TASK GOAL — Needed from the entries below: every line that holds the word "camera".

DATA FOR THIS EXERCISE —
+===+
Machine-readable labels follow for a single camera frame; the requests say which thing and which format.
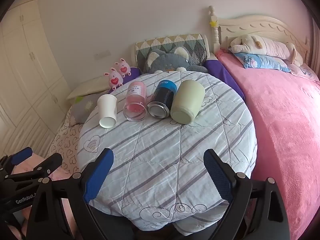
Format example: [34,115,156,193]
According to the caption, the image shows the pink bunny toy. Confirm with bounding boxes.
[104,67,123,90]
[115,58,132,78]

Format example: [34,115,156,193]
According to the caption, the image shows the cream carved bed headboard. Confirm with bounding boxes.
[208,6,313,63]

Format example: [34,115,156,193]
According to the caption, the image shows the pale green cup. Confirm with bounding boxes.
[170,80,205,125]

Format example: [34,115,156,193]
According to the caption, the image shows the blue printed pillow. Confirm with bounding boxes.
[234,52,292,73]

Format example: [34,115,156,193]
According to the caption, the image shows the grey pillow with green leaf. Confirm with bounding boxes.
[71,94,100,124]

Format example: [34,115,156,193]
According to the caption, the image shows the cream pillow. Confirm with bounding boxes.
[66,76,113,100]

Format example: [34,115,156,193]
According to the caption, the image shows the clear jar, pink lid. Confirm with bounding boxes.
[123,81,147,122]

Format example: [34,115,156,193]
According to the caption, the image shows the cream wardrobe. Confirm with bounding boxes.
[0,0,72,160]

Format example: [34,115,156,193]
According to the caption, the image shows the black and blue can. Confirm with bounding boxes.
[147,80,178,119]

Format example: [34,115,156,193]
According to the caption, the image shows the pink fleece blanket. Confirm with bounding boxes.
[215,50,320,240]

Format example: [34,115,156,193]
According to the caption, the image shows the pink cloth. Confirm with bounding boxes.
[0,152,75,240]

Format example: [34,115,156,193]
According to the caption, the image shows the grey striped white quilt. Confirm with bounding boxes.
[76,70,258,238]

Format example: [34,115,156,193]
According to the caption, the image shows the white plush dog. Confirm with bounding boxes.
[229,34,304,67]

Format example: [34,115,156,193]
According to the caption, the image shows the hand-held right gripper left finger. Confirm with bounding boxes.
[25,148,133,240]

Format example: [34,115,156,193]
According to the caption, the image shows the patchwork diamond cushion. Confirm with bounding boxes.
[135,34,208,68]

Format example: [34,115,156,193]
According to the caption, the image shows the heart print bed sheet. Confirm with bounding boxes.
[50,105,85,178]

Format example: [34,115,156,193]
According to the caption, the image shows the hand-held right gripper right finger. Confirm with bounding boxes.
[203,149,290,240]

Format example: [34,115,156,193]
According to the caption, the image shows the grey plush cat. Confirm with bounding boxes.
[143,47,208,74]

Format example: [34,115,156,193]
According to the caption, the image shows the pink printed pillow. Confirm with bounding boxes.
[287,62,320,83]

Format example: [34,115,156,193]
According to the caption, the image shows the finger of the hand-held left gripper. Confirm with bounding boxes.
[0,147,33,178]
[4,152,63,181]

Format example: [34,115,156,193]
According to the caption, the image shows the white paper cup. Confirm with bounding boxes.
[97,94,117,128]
+===+
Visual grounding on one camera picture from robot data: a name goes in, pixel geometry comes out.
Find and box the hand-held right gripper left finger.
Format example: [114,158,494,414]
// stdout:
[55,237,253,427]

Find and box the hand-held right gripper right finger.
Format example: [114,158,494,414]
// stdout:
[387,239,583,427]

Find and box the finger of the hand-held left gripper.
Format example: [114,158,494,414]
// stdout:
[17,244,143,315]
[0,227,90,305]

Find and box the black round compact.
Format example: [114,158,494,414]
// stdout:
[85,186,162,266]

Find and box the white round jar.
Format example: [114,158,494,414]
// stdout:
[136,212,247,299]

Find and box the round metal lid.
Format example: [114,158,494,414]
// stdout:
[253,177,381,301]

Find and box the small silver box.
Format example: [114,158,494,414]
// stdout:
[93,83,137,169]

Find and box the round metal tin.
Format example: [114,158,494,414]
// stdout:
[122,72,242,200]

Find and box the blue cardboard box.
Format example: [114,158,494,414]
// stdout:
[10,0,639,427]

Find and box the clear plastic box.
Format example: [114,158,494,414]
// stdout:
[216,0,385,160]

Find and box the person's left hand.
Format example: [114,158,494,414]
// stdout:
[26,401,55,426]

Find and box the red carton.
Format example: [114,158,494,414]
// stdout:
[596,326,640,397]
+===+
FINISHED EXERCISE —
Machine-readable labels follow for a single camera frame; the requests say which thing and which format.
Visual grounding on one camera picture from robot data: a name goes in, pixel geometry comes out.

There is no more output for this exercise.